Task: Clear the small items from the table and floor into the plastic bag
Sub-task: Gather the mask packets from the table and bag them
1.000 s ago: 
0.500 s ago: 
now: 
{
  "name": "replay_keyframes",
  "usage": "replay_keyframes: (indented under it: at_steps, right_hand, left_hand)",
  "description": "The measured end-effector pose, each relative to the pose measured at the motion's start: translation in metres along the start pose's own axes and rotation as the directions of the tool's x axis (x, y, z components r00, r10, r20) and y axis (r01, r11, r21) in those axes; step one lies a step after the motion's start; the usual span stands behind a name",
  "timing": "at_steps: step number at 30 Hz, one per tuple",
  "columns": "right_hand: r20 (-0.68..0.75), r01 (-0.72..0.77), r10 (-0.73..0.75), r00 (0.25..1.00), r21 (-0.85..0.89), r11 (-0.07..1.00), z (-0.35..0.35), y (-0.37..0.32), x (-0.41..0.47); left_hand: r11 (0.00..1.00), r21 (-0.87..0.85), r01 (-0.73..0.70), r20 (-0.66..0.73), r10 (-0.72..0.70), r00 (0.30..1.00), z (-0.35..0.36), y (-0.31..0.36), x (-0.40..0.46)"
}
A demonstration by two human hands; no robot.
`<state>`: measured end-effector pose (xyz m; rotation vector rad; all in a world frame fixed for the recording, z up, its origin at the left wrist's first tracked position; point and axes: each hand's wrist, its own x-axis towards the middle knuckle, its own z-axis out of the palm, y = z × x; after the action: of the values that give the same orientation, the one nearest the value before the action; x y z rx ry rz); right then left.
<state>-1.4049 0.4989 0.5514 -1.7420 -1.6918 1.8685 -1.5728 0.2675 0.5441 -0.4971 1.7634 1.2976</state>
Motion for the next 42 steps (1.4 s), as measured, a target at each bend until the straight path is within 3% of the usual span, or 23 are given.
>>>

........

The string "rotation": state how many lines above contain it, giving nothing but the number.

Solution to this problem:
2